Reporter: Barratut Taqiyyah Rafie | Editor: Barratut Taqiyyah Rafie
KONTAN.CO.ID - Harga emas bertahan di kisaran US$ 4.000 per ons setelah The Fed memangkas suku bunga 25 bps. Pasar menunggu sinyal lanjutan kebijakan Jerome Powell di tengah meredanya tensi dagang AS–Tiongkok.
Harga emas dunia mulai nyaman bergerak di kisaran US$ 4.000 per ons, meski sempat tertekan aksi jual. Pelaku pasar kini fokus menantikan sinyal baru dari Federal Reserve (The Fed) terkait arah kebijakan suku bunga Amerika Serikat.
Mengutip Kitco News, pekan lalu, The Fed memangkas suku bunga sebesar 25 basis poin, sesuai ekspektasi pasar. Namun komentar Ketua The Fed Jerome Powell menimbulkan keraguan akan kelanjutan siklus pemangkasan berikutnya.
Powell menegaskan bahwa pemotongan suku bunga ketiga berturut-turut di Desember belum tentu terjadi. Akibat pernyataan hawkish itu, ekspektasi pasar terhadap peluang pemangkasan turun dari 90% menjadi 63%, dan harga emas sempat terkoreksi ke US$ 3.900 per ons sebelum kembali menguat.
Baca Juga: Robert Kiyosaki: Crash Pasar Masif Akan Sapu Jutaan Orang, Ini 4 Aset Aman Pilihannya
Ketegangan AS–Tiongkok Mereda, Daya Tarik Emas Melemah
Meredanya ketegangan dagang antara Amerika Serikat dan Tiongkok juga menekan minat investor terhadap emas sebagai aset aman. Saat ini, harga emas berada di sekitar US$3.988 per ons, turun hampir 1% dalam sehari.
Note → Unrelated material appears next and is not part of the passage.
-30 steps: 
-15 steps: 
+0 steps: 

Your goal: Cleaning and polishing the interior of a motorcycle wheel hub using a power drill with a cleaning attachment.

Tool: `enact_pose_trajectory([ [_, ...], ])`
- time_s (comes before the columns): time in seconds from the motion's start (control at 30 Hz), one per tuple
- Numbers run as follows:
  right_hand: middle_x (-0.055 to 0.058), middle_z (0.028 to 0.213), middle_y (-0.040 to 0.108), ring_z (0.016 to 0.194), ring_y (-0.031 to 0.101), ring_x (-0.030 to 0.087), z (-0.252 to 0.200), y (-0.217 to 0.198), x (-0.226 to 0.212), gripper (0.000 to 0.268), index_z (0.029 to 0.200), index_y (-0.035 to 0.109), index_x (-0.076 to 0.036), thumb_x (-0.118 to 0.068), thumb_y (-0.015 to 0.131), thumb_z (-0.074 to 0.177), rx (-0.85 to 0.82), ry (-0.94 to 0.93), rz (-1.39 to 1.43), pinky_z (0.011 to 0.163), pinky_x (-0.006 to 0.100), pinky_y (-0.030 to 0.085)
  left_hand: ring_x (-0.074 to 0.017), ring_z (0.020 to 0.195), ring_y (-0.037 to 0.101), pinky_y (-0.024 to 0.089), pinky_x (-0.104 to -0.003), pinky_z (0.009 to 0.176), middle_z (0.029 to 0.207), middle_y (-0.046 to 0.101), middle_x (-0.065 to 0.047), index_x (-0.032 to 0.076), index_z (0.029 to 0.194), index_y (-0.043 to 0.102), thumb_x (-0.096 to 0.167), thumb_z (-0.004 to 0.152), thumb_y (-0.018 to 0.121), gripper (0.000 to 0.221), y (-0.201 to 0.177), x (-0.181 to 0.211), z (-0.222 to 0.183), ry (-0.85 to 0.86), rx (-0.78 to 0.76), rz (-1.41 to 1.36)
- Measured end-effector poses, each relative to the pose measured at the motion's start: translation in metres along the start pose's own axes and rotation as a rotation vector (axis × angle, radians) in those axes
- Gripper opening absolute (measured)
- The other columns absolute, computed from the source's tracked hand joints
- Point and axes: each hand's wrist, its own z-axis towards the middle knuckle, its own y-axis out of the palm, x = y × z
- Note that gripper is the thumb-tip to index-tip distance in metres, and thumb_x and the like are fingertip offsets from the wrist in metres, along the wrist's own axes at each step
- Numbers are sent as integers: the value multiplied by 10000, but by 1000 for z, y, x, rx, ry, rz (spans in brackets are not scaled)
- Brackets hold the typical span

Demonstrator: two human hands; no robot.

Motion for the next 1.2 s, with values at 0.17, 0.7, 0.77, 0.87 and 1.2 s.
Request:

Menurut Philip Streible, Kepala Strategi Pasar di Blue Line Futures, emas masih punya peluang naik, tetapi butuh momentum kuat untuk menembus resistance di US$ 4.175 per ons.
“Data ekonomi yang lebih lemah bisa memaksa The Fed melanjutkan pemangkasan suku bunga. Itu akan menjadi katalis bagi emas untuk rebound,” ujarnya.
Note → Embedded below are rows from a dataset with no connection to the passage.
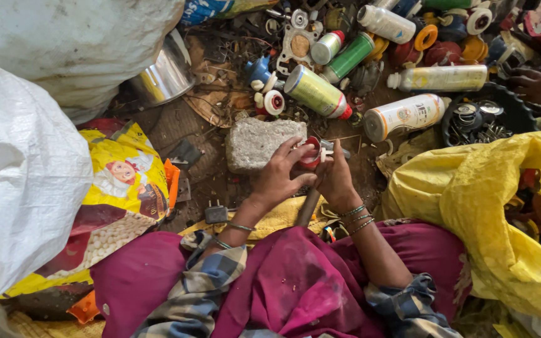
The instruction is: The person sits on the ground and uses a hammer to break apart small plastic objects on a stone block. They handle several items including a white plastic cap, a red plastic piece, and a yellow plastic housing, striking each with the hammer to separate components.
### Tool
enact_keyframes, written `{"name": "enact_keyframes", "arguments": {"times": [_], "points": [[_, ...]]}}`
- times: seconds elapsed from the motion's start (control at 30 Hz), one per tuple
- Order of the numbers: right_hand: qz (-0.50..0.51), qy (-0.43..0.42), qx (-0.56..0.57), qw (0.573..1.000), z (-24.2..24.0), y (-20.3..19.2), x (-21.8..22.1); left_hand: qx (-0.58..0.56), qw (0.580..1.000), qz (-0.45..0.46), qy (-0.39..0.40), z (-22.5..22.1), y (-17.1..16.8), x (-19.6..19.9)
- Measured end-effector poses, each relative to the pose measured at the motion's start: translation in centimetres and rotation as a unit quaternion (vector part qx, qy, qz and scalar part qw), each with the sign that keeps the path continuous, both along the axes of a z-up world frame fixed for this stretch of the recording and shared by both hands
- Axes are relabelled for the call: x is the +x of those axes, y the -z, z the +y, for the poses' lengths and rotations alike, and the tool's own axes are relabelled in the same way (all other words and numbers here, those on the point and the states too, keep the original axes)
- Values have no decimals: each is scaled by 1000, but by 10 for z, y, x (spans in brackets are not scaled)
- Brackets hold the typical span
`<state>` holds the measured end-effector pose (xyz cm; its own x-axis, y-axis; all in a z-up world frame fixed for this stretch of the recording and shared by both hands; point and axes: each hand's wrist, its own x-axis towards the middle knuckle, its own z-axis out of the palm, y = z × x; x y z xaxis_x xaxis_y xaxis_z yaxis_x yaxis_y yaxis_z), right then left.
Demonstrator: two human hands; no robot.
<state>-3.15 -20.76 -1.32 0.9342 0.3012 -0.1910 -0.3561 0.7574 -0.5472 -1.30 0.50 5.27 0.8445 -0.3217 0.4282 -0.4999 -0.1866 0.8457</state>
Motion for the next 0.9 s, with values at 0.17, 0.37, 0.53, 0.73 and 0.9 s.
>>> {"name": "enact_keyframes", "arguments": {"times": [0.17,0.37,0.53,0.73,0.9], "points": [[63,-93,-198,974,20,-35,-5,-48,993,91,-49,-1,29,6],[-101,-111,-627,765,28,-77,-25,36,985,64,-157,26,66,15],[-97,-56,-824,555,2,-54,-62,75,976,59,-198,36,89,16],[13,-124,-856,502,-10,8,-68,84,978,17,-191,45,106,16],[-7,-44,-861,507,-6,43,-65,90,979,19,-180,51,105,10]]}}
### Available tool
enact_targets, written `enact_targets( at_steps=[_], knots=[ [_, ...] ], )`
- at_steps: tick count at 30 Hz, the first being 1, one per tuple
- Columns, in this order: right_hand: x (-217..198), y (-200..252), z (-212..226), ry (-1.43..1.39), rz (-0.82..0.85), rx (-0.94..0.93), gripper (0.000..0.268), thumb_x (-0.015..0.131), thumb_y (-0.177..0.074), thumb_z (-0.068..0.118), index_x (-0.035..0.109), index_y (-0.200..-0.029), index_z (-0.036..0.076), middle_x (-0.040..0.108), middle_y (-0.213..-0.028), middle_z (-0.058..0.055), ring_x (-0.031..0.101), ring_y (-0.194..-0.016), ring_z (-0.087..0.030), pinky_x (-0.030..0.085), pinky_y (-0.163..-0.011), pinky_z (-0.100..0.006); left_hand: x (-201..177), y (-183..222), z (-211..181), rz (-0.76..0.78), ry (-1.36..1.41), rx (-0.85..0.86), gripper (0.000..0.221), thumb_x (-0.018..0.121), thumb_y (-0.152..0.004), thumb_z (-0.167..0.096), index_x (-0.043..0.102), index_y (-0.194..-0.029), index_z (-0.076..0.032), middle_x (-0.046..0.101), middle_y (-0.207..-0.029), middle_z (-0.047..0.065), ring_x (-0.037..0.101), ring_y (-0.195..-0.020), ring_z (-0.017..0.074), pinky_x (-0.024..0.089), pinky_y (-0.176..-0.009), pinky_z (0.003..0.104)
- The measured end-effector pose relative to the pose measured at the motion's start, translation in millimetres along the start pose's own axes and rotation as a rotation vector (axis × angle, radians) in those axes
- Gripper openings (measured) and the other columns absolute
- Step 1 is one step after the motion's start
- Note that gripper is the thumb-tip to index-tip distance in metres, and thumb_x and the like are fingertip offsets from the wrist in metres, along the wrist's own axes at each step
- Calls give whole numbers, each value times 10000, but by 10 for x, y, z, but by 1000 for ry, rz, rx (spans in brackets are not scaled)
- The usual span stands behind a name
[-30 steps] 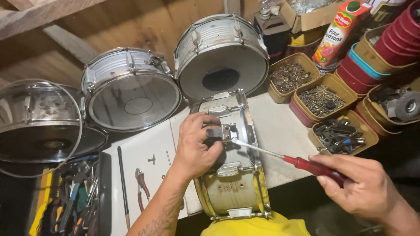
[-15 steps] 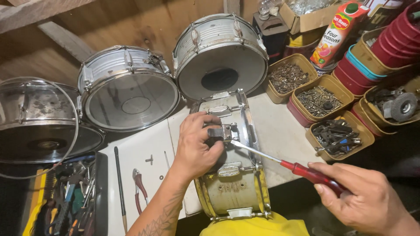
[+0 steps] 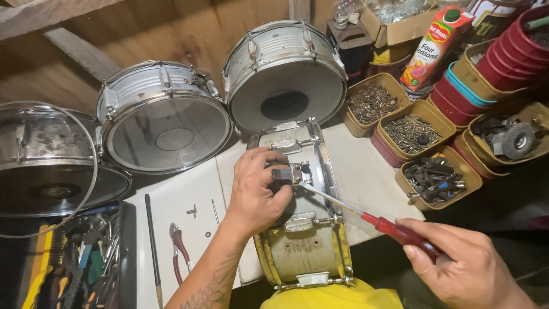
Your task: Repairing a snare drum by removing hardware components using a screwdriver
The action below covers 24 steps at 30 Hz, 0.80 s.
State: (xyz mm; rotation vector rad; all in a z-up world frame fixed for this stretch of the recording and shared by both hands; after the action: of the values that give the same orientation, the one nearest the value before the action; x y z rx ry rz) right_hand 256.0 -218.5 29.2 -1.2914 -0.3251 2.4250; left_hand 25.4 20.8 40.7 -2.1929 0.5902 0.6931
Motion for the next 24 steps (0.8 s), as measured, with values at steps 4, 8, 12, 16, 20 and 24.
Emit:
enact_targets(
  at_steps=[4,8,12,16,20,24],
  knots=[
    [-21,16,9,12,13,16,418,711,-798,271,744,-1190,127,816,-1082,-39,808,-823,-109,612,-777,-241,-11,-3,1,-25,-3,17,188,657,-754,-128,750,-917,-140,710,-1103,29,564,-1216,347,394,-1078,530],
    [-13,25,31,10,-15,2,398,729,-791,243,748,-1162,99,814,-1083,-48,810,-859,-118,624,-829,-245,-8,-7,2,-5,10,11,165,654,-781,-153,764,-903,-137,707,-1090,36,557,-1196,330,389,-1070,538],
    [-34,23,150,28,5,-3,463,727,-794,232,714,-1236,94,791,-993,-79,778,-722,-144,612,-763,-290,-17,-14,-15,-17,12,22,157,655,-780,-130,756,-900,-130,708,-1080,41,559,-1203,342,388,-1073,541],
    [39,102,365,200,-107,88,430,721,-781,287,756,-1202,207,749,-922,-3,683,-612,-176,576,-643,-327,-25,-14,-18,-11,13,12,165,658,-784,-143,763,-912,-133,709,-1079,37,556,-1198,336,388,-1070,524],
    [95,174,489,162,-190,4,360,682,-838,269,746,-1164,131,773,-924,-20,708,-652,-106,566,-672,-242,-21,-15,-21,4,18,-2,180,654,-785,-142,771,-922,-136,710,-1093,39,550,-1217,345,382,-1079,536],
    [230,421,142,107,-50,454,459,707,-744,441,794,-1189,369,628,-561,37,425,-373,-110,433,-424,-260,-8,2,-10,8,10,5,162,655,-781,-141,759,-905,-135,707,-1097,37,543,-1228,349,376,-1085,554]
  ],
)
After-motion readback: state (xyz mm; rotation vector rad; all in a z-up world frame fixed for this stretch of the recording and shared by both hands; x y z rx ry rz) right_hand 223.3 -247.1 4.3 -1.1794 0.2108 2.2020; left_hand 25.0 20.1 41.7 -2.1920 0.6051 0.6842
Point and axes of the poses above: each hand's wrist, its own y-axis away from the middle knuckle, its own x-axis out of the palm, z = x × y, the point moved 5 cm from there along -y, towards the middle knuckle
Prospek Konsolidasi Jangka Pendek
Ole Hansen, Kepala Strategi Komoditas di Saxo Bank, menilai tekanan jual belum mengubah prospek jangka panjang emas. Namun, ia memperkirakan harga akan berkonsolidasi terlebih dahulu.
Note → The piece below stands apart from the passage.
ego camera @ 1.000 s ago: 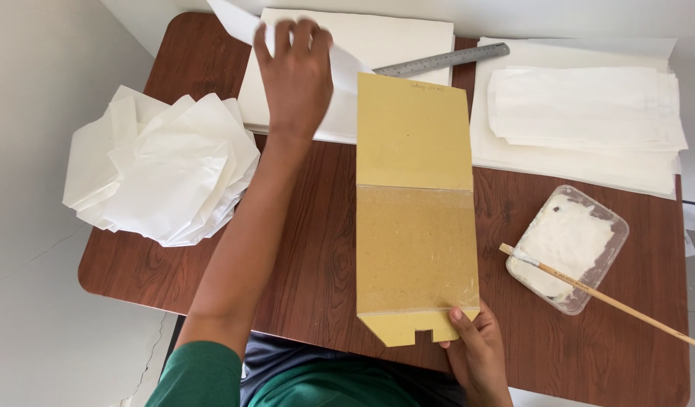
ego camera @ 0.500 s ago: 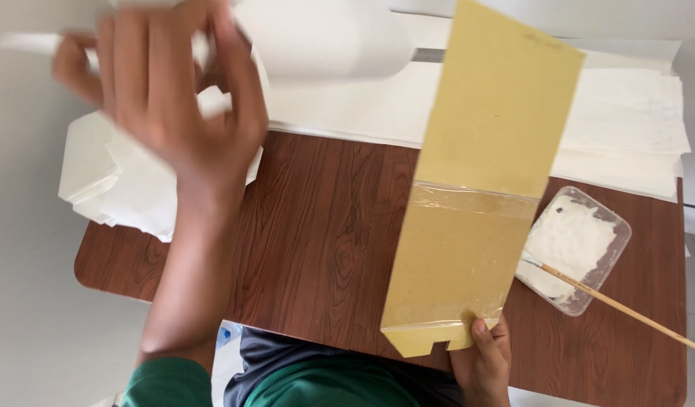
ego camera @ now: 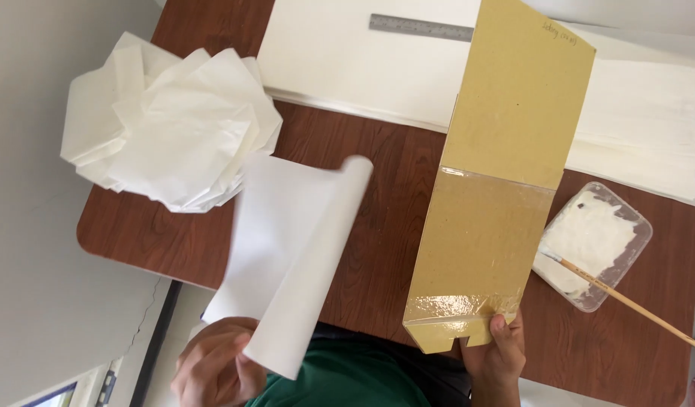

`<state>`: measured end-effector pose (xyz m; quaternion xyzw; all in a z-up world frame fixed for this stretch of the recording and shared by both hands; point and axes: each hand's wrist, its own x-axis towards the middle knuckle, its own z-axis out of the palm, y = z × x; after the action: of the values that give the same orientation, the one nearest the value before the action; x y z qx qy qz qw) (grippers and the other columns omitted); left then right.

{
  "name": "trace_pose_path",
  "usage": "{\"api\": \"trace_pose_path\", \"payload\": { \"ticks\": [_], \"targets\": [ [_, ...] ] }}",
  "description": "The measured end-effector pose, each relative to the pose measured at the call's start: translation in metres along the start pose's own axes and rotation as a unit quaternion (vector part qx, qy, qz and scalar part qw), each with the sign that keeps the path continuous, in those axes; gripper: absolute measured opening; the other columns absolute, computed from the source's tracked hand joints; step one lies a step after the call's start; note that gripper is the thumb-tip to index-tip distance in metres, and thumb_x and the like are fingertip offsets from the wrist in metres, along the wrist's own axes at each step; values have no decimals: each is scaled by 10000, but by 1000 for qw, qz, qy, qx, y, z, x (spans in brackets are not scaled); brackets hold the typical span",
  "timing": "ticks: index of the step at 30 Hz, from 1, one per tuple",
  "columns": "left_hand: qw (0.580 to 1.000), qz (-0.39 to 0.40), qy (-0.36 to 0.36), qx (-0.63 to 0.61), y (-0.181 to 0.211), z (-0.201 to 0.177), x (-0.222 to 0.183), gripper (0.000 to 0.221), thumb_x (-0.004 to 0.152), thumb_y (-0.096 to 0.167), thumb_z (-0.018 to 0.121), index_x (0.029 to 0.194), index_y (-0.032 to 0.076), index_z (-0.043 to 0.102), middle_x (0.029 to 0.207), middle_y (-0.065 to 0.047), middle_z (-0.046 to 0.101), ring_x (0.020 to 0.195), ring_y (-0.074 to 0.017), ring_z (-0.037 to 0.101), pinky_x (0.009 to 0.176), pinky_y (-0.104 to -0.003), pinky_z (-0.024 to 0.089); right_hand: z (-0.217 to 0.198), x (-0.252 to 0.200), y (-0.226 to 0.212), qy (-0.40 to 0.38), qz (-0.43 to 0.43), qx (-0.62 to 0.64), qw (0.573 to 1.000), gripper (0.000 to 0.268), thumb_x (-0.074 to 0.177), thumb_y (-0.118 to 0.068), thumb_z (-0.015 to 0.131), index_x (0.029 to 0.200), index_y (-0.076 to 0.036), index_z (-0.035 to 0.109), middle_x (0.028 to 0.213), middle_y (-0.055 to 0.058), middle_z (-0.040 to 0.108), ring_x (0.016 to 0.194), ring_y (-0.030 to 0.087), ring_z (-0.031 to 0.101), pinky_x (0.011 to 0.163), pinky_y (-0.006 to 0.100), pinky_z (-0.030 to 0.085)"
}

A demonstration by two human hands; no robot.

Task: Assembling paper bags by folding paper sheets around a template and applying glue with a brush.

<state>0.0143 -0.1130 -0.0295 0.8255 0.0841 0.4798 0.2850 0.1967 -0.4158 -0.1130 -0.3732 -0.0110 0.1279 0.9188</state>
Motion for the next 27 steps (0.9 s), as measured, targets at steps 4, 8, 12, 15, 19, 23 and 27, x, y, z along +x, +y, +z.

“Powell, seperti banyak pihak lain, sedang ‘terbang buta’. Jadi kehati-hatian masih jadi kata kunci. Penutupan mingguan di atas US$ 4.000 sudah cukup positif untuk sentimen pekan depan,” katanya.
Baca Juga: Warren Buffett Siap Pamit: Untung Berkshire Naik 17% dan Pegang Kas Rp 6.343 Triliun
Aaron Hill, Kepala Analis Pasar di FP Markets, memperkirakan perdagangan akan tetap volatil karena pasar mencari keseimbangan antara prospek pemangkasan suku bunga dan meredanya risiko geopolitik.
“Selama harga emas bertahan di atas US$ 3.950, saya melihatnya sebagai peluang beli. Pembelian bank sentral dan kebutuhan hedging portofolio akan tetap menopang harga,” jelasnya.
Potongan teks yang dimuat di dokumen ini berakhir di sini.